Pensez-vous que cette crise va vraiment amener la France à revoir sa politique industrielle et sa politique d'innovation ?
A l'occasion de cette crise, le président Macron et les pouvoirs publics ont pris conscience de la gravité de notre désindustrialisation et de la perte de vitesse de la France en matière d'innovation dans quasiment tous les secteurs industriels. Il n'y a guère que dans le nucléaire et l'aéronautique que la France est restée leader mondial. La France a perdu son leadership en particulier dans la pharmacie, l'électronique (semi-conducteurs), et l'automobile.
Vous appelez à la mise en oeuvre d'un DARPA à l'échelle européenne. En quoi ce projet pourrait-il consister ?
Le modèle DARPA est une manière intelligente de faire de la politique industrielle. Comment par exemple transformer une découverte de base comme l'ARN messager en production industrielle de masse? La DARPA est l'outil adapté pour opérer ce type de transition. L'argent vient du gouvernement. Ensuite celui ci nomme des d'équipe qui ont toute latitude pour organiser des partenariats privés-publics et ils ont une mission bien définis, et trois ans pour l'accomplir. La DARPA ( Defense Advanced Research Project Agency) a été créée aux Etats-Unis dans le contexte de la guerre froide au moment de la course à l'espace avec l'URSS. Les Américains ont ensuite créé la ARPA energy pour la transition énergétique et plus récemment ils ont créé la BARDA pour les biotechnologies. Les vaccins Moderna, Johnson & Johnson sont financés par la BARDA. Le budget de la BARDA est d'environ 12 milliards de dollars. En Europe, le budget équivalent s'élève à environ 4 milliards de dollars.

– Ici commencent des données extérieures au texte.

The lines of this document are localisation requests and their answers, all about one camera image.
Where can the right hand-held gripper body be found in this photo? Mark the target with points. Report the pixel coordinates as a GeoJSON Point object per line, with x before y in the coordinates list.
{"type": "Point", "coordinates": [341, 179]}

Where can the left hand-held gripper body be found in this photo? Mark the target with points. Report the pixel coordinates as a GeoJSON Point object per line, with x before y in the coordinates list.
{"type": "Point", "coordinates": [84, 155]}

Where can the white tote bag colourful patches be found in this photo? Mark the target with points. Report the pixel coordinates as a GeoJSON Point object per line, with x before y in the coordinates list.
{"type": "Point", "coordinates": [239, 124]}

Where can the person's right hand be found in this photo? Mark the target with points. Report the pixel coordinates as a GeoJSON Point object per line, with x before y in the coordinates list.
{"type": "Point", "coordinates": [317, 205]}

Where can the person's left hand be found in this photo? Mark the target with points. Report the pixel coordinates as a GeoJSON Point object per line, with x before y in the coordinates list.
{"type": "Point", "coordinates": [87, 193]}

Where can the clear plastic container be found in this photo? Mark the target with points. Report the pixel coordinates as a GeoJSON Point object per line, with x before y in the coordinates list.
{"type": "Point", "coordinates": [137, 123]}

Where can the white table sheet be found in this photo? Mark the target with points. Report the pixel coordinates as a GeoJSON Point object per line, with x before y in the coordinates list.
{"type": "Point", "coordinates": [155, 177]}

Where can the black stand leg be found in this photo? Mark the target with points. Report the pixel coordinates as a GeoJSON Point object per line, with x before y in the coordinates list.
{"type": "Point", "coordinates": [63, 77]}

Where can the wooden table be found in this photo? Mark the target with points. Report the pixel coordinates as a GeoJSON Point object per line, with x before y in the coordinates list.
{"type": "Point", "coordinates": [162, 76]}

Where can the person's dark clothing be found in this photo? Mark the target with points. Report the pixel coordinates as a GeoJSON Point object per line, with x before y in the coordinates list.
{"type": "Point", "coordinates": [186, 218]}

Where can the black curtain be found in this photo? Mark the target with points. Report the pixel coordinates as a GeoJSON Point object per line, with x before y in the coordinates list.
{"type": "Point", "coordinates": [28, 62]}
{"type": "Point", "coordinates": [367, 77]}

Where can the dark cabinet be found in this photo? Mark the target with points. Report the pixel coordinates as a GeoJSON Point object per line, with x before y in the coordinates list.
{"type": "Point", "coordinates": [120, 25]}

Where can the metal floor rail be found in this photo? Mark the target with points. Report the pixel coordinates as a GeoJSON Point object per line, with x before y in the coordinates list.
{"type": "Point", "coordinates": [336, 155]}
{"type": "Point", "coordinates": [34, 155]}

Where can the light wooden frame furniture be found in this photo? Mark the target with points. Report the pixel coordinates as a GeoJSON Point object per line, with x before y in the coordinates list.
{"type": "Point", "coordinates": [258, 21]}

Comment faire pour concilier relance économique et lutte contre le réchauffement climatique ?
La première priorité était d'éviter une grande récession. Sur ce point, je pense que le gouvernement a bien protégé les ménages et les entreprises. Il a fait ce qu'il fallait. Sur la conciliation avec le réchauffement climatique, l'exécutif doit actionner tous les leviers possibles en faveur de l'activité verte. Dans la lutte contre le réchauffement climatique, le prix du carbone est un élément extrêmement important. On peut le mettre dans la taxe carbone aux frontières. Il est possible de mettre en oeuvre un outil de manière plus intelligente qu'au moment des "gilets jaunes".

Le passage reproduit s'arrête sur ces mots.